J Am Chem Soc. 2013 Sep 11;135(36):13282-5. doi: 10.1021/ja406532e. Epub 2013 Aug 29.
This work designs a telomerase-responsive mesoporous silica nanoparticle (MSN) to realize in situ "off-on" imaging of intracellular telomerase activity. In the wrapping DNA (O1) sealed MSN probe, a black hole fluorescence quencher is covalently immobilized on the inner walls of the mesopores, while fluorescein is loaded in the mesopores. In the presence of telomerase and dNTPs, the designed O1 can be extended and then moves away from the MSN surface via forming a rigid hairpin-like DNA structure. Thus the O1 can act as a "biogate" to block and release fluorescein for "off-on" switchable fluorescent imaging. The MSN probe exhibits good performance for sensitive in situ tracking of telomerase activity in living cells. The practicality of this protocol has been verified by monitoring the change of cellular telomerase activity in response to telomerase-related drugs.

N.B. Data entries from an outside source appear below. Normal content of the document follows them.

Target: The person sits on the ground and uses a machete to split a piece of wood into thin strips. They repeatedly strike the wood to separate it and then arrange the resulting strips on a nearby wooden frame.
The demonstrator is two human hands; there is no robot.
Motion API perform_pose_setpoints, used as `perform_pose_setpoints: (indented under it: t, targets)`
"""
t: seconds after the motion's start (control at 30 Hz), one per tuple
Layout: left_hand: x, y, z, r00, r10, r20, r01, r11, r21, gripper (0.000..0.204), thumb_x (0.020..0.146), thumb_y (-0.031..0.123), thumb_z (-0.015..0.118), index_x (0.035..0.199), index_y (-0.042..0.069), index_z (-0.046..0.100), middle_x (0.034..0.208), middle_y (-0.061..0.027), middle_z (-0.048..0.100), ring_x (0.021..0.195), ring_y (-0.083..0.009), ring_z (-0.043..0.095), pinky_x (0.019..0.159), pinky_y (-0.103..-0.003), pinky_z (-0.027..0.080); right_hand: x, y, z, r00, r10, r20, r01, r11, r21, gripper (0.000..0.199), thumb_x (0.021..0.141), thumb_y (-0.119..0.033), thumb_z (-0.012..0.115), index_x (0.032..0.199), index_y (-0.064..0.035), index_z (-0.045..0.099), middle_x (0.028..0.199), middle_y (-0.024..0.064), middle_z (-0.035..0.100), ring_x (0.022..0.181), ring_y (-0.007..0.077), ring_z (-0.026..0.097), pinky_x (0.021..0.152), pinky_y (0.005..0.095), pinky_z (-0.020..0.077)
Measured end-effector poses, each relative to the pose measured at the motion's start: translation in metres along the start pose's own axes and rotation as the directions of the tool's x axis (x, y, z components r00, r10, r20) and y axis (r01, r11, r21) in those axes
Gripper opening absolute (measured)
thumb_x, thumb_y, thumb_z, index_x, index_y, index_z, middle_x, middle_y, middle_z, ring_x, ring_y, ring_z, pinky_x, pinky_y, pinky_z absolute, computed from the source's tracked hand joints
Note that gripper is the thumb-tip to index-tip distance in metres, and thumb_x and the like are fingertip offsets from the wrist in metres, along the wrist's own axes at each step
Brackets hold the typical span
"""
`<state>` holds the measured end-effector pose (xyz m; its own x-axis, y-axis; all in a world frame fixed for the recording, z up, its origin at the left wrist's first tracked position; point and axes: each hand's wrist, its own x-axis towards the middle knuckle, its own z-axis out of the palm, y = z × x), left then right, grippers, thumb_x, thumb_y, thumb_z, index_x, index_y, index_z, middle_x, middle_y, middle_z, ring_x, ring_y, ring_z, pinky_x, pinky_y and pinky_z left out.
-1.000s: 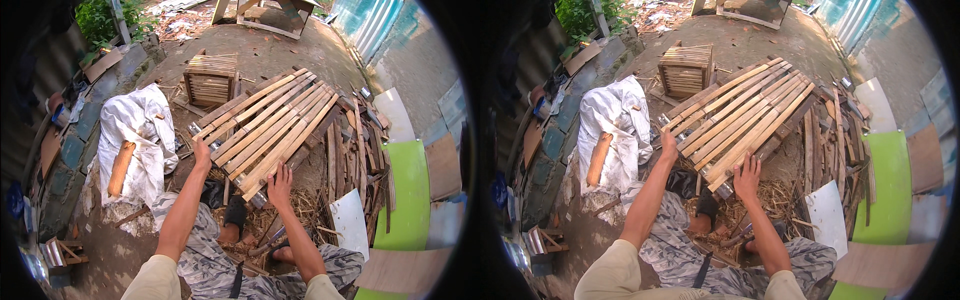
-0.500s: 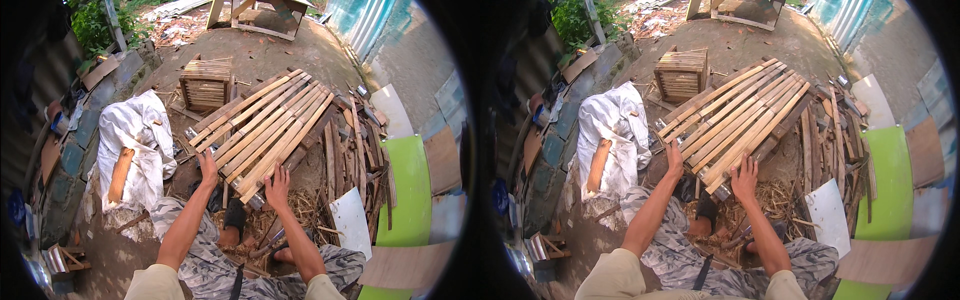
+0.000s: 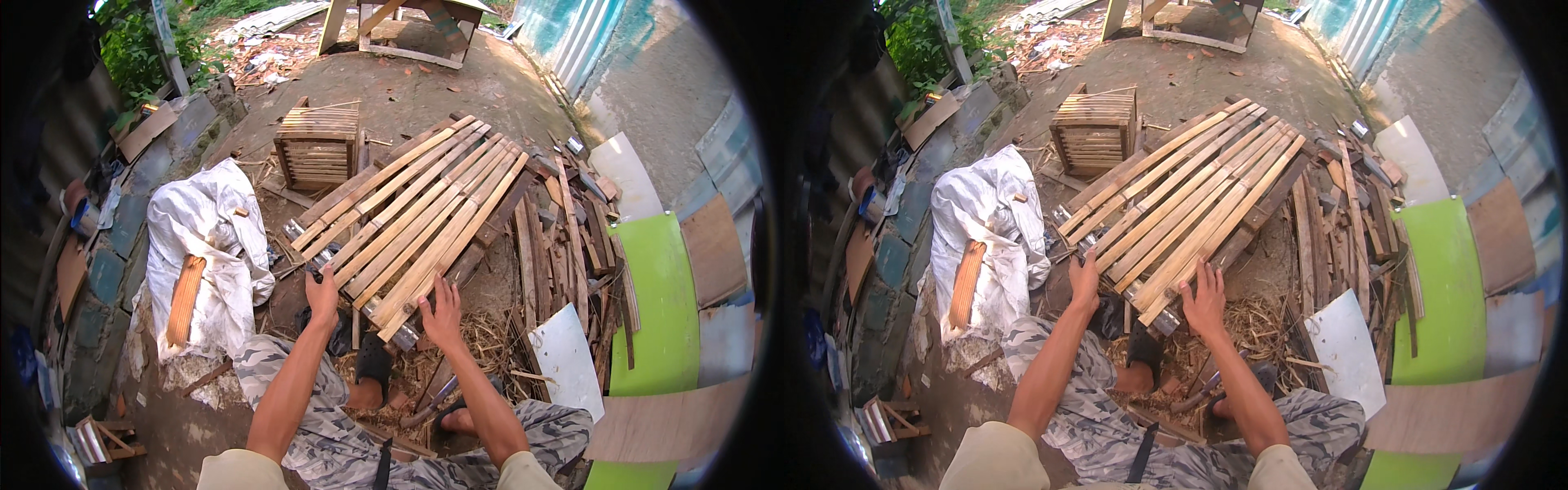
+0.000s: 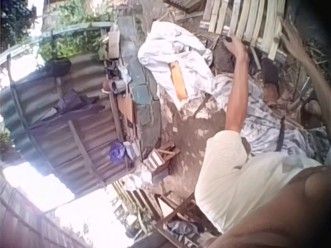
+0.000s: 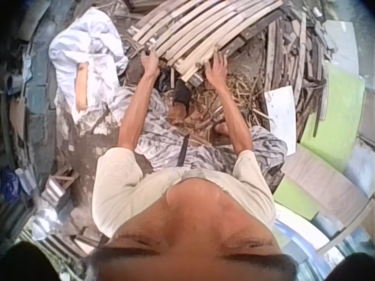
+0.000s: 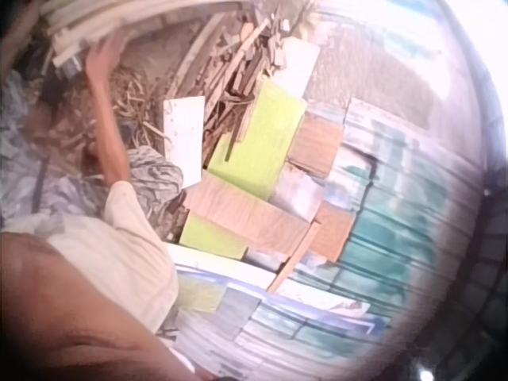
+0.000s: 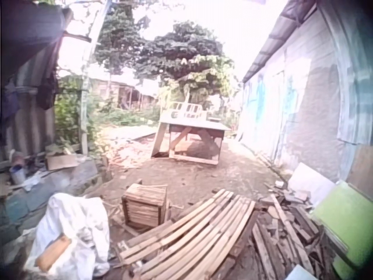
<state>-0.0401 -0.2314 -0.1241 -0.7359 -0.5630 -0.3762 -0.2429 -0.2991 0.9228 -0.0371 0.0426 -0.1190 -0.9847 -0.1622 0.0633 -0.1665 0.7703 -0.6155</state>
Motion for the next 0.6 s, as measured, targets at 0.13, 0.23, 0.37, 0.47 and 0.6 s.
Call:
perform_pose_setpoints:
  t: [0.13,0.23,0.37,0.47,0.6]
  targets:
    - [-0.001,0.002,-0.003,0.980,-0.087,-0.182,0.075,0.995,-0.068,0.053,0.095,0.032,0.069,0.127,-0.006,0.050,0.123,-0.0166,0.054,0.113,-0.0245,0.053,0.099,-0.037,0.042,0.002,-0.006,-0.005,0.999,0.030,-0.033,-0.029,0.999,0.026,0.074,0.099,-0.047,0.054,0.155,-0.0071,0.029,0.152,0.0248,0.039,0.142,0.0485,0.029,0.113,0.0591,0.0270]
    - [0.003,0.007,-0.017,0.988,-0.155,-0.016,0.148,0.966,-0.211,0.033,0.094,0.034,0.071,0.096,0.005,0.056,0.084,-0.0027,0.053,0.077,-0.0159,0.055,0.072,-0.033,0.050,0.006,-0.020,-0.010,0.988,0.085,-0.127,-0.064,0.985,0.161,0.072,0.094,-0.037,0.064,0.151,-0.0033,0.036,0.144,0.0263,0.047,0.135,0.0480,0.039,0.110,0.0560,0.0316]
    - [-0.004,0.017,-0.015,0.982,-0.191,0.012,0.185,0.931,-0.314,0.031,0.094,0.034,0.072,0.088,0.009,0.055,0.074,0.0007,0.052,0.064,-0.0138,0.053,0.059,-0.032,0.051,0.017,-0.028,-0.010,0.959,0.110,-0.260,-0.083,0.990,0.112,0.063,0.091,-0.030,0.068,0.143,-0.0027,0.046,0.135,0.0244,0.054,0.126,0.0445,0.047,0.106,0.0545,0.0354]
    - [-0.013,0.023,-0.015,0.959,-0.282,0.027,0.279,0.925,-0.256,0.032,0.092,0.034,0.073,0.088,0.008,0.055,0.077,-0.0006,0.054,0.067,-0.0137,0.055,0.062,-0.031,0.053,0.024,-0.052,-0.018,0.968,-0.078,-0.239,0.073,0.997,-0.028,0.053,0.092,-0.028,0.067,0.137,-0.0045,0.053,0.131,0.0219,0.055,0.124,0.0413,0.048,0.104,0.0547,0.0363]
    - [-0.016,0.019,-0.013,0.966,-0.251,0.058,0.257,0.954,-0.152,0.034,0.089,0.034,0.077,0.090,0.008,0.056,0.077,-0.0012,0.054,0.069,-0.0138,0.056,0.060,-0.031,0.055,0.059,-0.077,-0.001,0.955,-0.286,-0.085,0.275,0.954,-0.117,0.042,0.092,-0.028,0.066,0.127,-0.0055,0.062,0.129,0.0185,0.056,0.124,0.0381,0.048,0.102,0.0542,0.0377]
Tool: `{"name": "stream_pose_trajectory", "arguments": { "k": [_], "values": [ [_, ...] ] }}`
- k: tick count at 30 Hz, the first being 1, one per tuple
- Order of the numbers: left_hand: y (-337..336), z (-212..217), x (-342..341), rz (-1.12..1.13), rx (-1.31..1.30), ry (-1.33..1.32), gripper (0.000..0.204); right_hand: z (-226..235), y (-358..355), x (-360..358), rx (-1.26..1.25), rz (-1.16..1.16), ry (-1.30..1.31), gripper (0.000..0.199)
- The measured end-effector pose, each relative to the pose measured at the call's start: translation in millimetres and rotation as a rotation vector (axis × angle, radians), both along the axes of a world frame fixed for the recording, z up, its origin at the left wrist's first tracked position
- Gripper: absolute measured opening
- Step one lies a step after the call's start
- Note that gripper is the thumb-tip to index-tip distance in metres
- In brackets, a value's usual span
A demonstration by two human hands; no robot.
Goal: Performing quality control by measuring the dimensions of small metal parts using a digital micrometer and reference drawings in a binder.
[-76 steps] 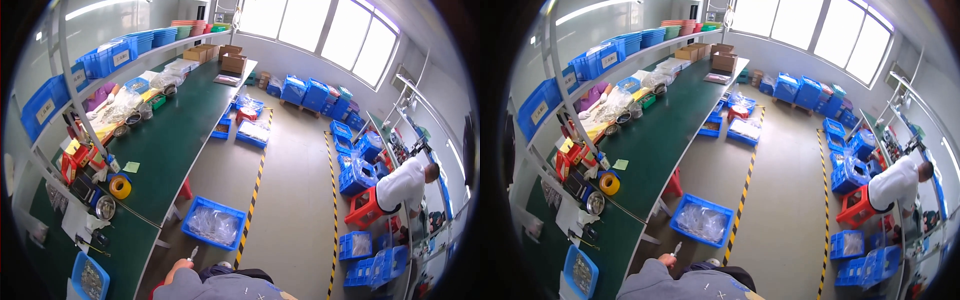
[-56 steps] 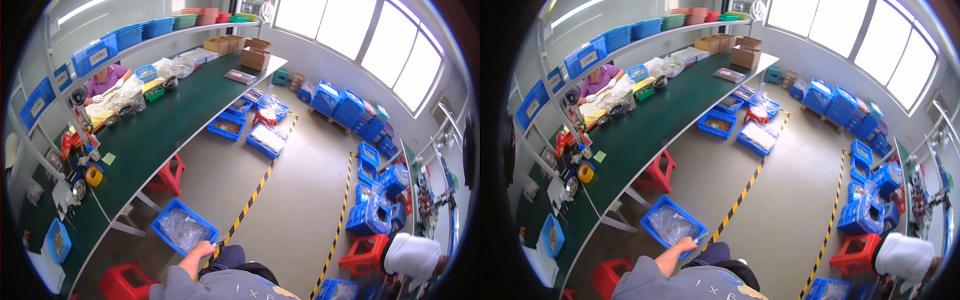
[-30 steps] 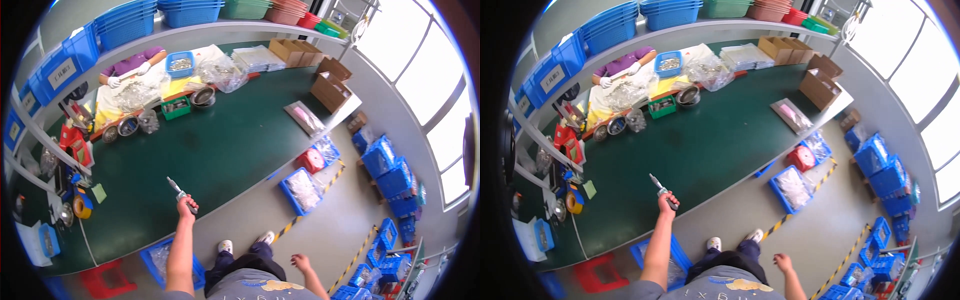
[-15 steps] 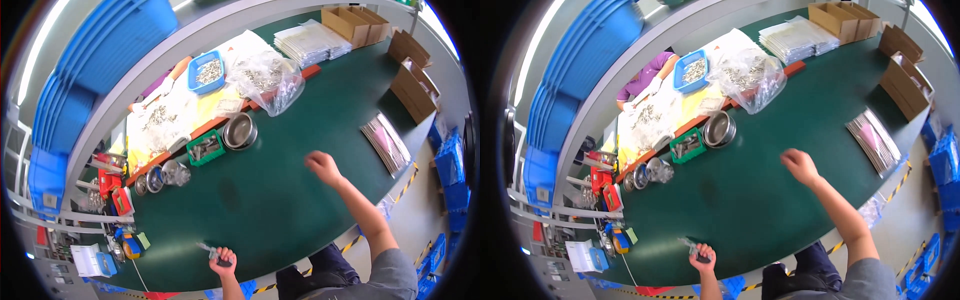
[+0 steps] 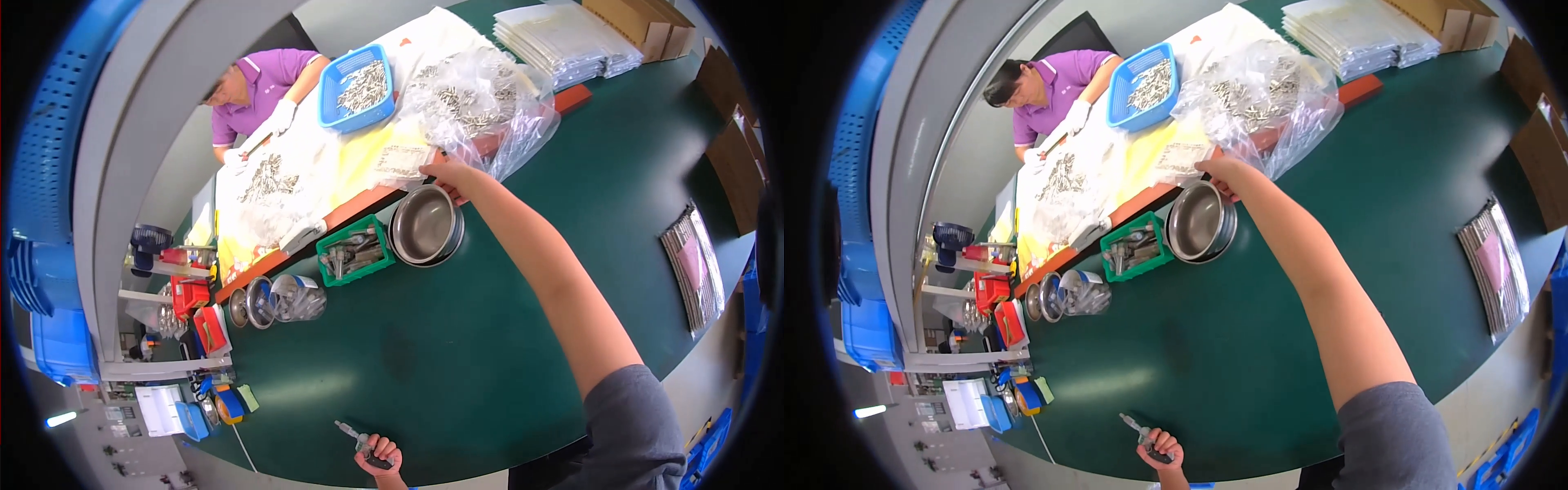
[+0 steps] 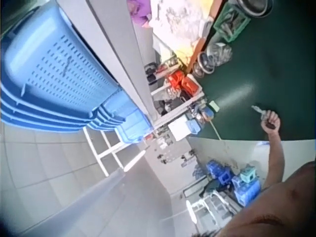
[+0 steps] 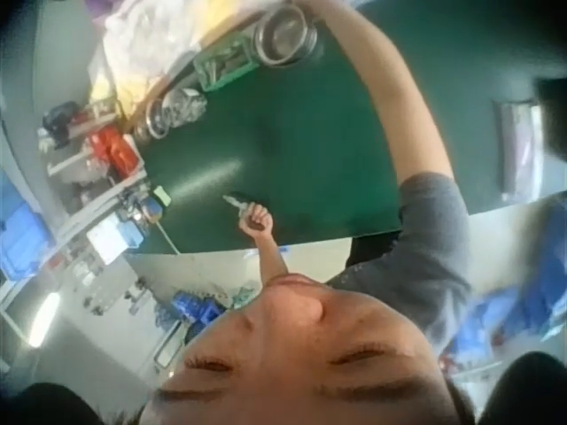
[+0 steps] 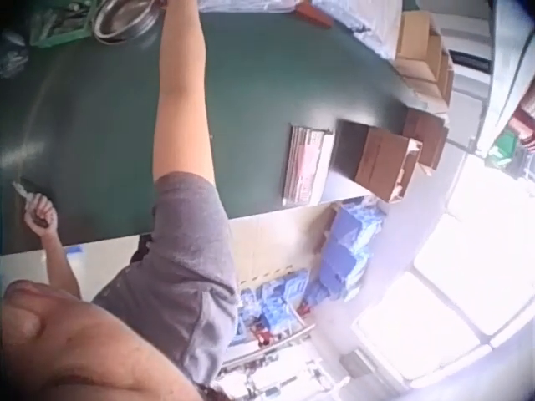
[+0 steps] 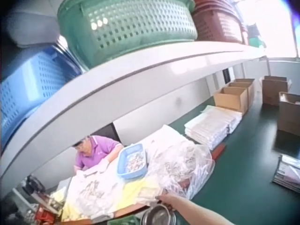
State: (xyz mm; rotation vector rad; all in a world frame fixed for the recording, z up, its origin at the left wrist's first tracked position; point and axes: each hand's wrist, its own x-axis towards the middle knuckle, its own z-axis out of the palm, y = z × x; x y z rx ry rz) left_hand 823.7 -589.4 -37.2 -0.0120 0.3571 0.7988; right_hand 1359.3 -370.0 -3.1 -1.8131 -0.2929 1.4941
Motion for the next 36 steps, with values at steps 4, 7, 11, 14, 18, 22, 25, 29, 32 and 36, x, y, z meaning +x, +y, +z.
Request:
{"name": "stream_pose_trajectory", "arguments": {
  "k": [4,7,11,14,18,22,25,29,32,36],
  "values": [
    [0,1,-1,-0.008,-0.012,-0.001,0.033,-18,10,1,0.076,-0.154,-0.022,0.034],
    [-1,1,-1,0.003,-0.017,-0.008,0.033,-30,10,0,0.377,-0.275,-0.079,0.021],
    [-2,2,-3,0.007,0.000,-0.010,0.033,-42,-5,-12,0.552,-0.190,-0.704,0.011],
    [-3,2,1,0.005,-0.010,-0.005,0.033,-51,-11,-8,0.656,-0.199,-0.646,0.013],
    [-4,1,1,0.004,-0.008,-0.014,0.034,-51,-15,-9,0.645,-0.204,-0.634,0.014],
    [-3,-1,-2,-0.012,-0.004,-0.035,0.035,-50,-23,-8,0.675,-0.162,-0.602,0.014],
    [-3,-2,-4,-0.018,-0.004,-0.044,0.035,-54,-24,-8,0.692,-0.142,-0.567,0.014],
    [-1,-2,-6,-0.038,0.006,-0.046,0.036,-52,-25,-11,0.680,-0.146,-0.583,0.014],
    [-1,-3,-5,-0.016,-0.048,-0.046,0.034,-52,-25,-10,0.687,-0.153,-0.581,0.014],
    [-3,-4,-8,-0.018,-0.032,-0.034,0.035,-52,-24,-11,0.678,-0.148,-0.567,0.014]
  ]
}}
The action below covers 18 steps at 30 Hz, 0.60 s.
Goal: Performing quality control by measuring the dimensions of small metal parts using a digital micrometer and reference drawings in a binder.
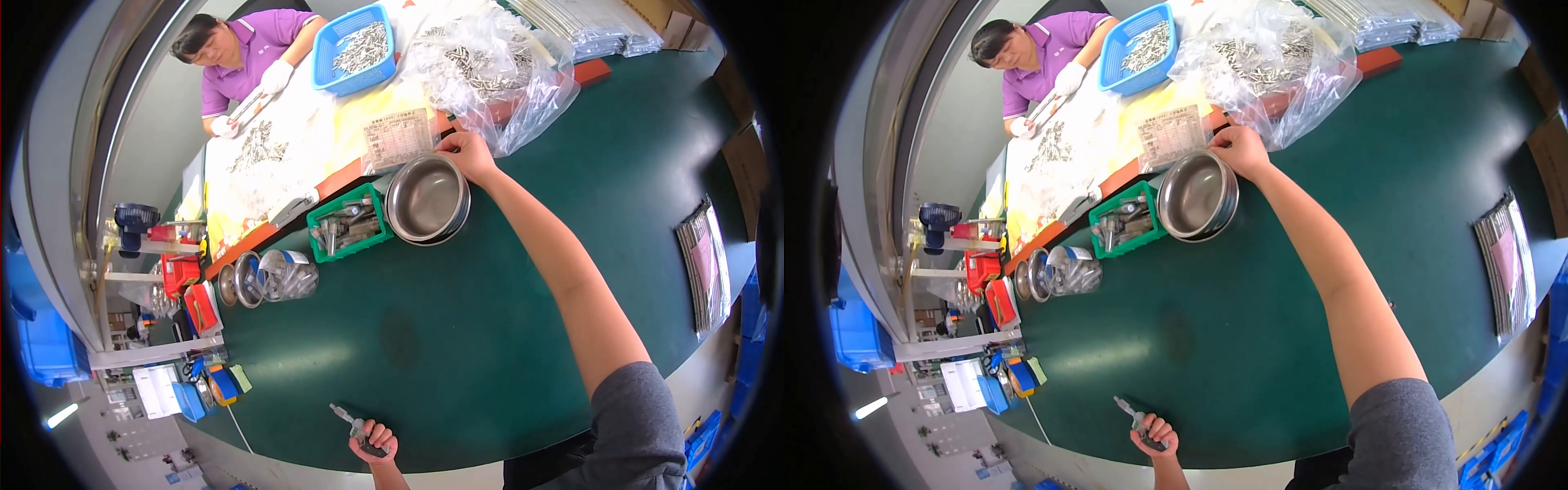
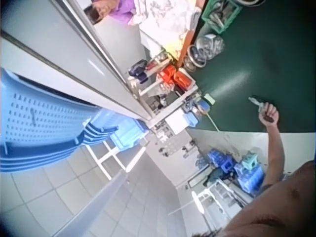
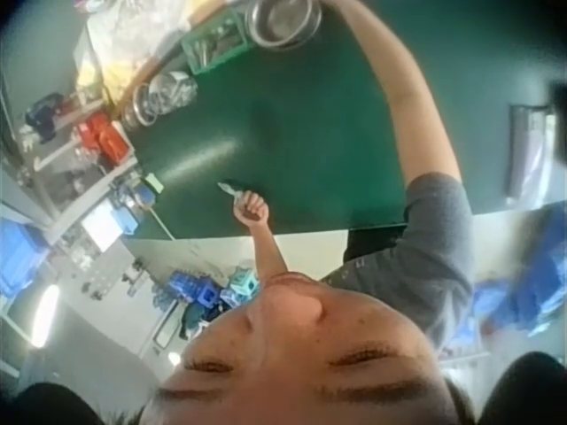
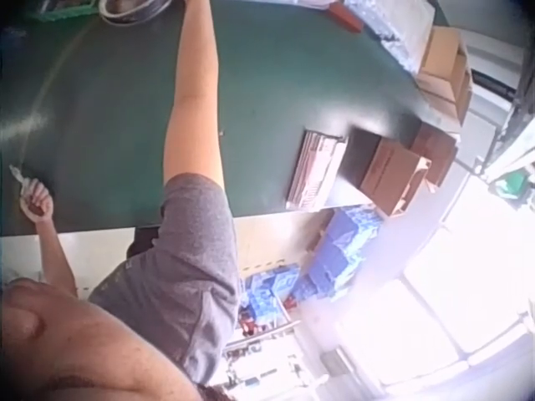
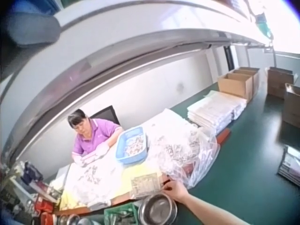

本工作设计了一种端粒酶响应介孔硅纳米粒子(MSN),实现了细胞内端粒酶活性的原位“开-关”成像。在包裹 DNA(O1)密封的 MSN 探针中,将黑洞荧光猝灭剂共价固定在介孔的内壁上,而荧光素装载在介孔中。在端粒酶和 dNTPs 的存在下,设计的 O1 可以延伸,然后通过形成刚性发夹状 DNA 结构从 MSN 表面移动。因此,O1 可以作为“生物门”来阻断和释放荧光素,实现“开-关”可切换荧光成像。MSN 探针在活细胞中端粒酶活性的灵敏原位跟踪中表现出良好的性能。通过监测细胞中端粒酶活性对端粒酶相关药物的变化,验证了该方案的实用性。